Of all the lines in the records below, copy only those that contain the string "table".

Stored entries
━━━━━━━━━━━━━━━━━━━━━━━━━━━━━━

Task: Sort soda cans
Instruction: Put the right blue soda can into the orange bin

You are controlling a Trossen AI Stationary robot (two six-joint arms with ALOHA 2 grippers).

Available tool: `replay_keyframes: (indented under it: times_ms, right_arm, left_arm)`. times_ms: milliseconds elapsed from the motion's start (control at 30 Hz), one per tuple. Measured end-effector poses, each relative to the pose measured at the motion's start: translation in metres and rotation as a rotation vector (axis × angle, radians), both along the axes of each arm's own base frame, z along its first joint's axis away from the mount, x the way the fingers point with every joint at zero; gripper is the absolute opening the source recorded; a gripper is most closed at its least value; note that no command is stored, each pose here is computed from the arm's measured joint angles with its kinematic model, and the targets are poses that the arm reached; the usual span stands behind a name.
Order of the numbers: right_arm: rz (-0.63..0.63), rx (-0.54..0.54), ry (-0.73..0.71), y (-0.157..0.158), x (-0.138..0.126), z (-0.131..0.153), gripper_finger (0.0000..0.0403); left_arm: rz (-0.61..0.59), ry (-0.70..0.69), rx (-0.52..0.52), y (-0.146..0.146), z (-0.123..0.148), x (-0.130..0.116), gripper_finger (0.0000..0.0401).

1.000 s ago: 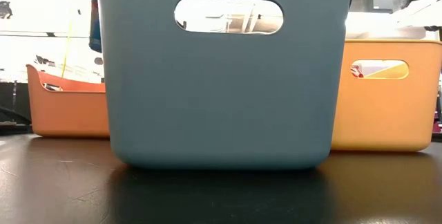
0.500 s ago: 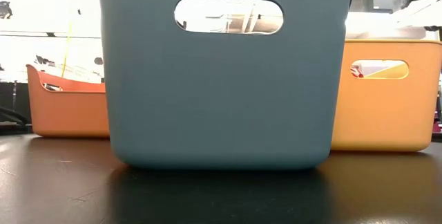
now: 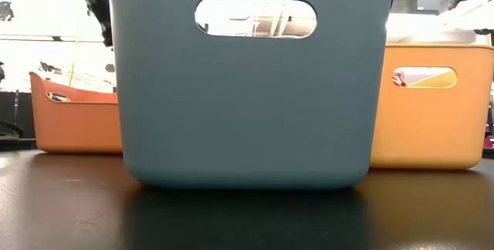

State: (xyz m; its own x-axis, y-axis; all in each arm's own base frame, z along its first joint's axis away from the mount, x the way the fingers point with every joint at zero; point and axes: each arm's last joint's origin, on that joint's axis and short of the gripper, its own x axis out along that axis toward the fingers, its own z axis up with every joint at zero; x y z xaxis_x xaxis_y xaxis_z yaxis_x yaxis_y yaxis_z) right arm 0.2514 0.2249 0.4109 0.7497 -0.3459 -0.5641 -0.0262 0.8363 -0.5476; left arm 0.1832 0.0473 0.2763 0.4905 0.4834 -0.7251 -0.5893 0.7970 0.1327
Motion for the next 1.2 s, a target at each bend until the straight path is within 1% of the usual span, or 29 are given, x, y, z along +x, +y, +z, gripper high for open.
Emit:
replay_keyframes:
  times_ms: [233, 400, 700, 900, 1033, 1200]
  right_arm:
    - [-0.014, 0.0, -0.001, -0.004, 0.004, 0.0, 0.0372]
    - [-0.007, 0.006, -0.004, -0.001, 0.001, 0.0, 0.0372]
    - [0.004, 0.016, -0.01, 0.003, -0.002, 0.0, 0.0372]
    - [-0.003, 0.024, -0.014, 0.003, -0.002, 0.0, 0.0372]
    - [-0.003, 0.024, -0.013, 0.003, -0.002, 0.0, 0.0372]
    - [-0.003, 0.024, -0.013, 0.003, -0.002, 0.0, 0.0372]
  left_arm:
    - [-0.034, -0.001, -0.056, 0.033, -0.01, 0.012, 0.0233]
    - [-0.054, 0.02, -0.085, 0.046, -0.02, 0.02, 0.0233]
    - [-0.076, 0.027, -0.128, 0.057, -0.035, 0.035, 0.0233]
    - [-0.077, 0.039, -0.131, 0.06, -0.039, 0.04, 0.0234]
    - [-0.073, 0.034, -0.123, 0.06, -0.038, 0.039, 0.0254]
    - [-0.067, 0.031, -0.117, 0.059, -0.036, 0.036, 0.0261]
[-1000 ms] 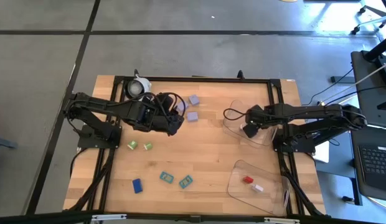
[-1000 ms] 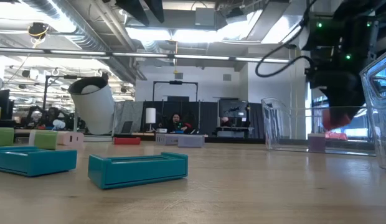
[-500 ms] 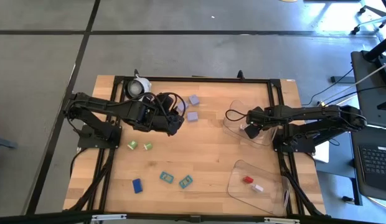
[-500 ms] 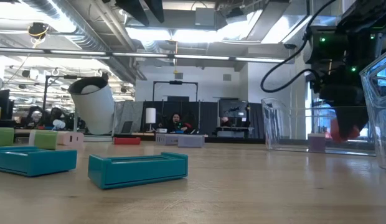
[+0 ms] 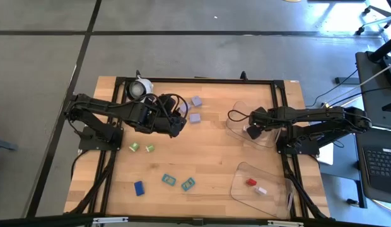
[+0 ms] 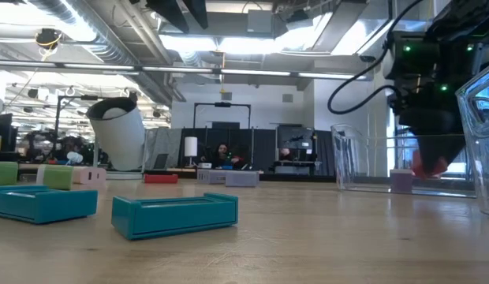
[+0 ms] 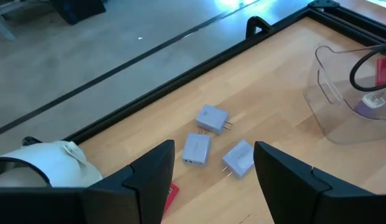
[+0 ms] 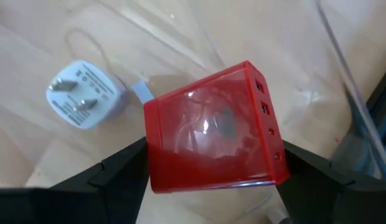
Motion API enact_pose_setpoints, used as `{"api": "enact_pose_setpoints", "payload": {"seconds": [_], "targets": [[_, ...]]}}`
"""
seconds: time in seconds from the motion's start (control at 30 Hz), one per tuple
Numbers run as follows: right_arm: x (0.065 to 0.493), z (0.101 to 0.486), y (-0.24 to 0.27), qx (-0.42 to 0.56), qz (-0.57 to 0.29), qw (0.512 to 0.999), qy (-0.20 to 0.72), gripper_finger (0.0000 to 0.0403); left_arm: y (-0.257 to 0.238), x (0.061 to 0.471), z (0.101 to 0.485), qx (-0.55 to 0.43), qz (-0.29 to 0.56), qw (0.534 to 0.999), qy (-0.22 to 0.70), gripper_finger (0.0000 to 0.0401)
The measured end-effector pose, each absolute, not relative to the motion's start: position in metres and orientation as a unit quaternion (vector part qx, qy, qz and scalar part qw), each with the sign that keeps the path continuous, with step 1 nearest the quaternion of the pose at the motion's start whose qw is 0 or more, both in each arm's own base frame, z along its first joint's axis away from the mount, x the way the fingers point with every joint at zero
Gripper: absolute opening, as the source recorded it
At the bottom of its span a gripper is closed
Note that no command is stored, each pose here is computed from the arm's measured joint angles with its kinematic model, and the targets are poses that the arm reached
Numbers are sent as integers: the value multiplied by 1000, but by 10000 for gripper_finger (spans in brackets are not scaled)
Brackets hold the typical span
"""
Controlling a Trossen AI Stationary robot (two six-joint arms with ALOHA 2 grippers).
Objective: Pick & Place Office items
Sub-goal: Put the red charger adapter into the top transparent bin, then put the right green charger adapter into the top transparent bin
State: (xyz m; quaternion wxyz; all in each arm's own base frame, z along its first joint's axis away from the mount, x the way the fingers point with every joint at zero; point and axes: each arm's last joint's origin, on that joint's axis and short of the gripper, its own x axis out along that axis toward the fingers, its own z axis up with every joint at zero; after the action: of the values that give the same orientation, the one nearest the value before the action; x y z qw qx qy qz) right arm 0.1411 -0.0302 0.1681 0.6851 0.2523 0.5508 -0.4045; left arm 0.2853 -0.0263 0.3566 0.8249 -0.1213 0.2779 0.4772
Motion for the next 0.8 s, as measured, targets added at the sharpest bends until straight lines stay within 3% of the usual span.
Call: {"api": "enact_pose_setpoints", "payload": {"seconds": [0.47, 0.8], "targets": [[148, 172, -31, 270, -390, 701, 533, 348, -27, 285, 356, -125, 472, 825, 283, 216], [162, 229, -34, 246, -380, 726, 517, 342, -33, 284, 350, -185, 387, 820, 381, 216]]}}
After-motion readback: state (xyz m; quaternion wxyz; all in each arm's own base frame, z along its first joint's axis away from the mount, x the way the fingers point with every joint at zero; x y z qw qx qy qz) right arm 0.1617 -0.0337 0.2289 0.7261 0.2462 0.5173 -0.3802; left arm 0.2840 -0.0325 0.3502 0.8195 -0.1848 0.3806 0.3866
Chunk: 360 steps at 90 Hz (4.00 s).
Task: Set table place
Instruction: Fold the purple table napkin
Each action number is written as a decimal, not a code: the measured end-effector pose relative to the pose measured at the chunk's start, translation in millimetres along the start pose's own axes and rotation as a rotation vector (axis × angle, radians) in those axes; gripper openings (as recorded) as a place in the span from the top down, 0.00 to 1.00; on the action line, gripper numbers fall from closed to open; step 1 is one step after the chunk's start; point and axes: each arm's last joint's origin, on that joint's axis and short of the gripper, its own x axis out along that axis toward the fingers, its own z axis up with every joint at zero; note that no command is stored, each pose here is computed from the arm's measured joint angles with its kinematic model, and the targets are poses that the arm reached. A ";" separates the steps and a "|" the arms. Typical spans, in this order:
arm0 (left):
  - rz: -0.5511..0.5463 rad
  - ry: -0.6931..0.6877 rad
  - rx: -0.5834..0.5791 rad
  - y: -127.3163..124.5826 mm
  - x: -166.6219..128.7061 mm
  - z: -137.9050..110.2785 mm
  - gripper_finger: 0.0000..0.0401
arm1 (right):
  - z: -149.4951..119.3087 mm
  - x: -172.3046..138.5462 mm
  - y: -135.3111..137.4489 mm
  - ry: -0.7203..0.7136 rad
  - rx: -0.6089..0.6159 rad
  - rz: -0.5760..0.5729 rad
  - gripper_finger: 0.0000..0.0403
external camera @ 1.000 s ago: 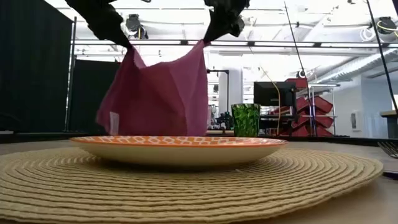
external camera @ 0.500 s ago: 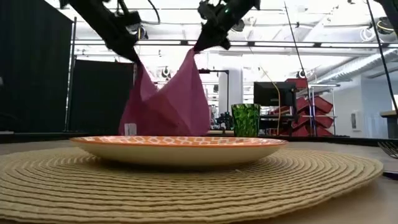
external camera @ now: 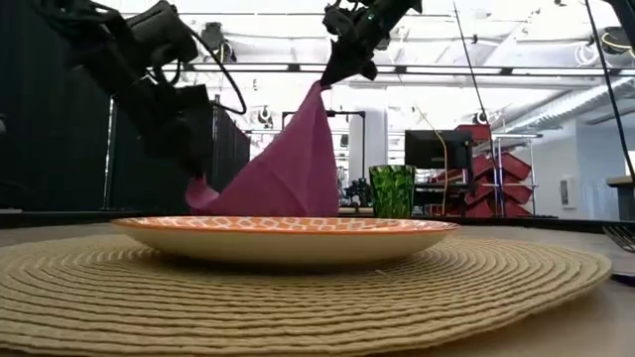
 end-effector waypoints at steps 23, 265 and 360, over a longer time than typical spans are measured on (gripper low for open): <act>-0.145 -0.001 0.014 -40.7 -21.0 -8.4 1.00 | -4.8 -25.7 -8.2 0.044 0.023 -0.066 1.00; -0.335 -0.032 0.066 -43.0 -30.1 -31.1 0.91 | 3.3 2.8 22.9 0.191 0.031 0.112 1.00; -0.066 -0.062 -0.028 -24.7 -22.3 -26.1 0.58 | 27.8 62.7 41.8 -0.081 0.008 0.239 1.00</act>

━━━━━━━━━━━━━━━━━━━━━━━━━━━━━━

Result below —
Task: Set table place
Instruction: Fold the purple table napkin

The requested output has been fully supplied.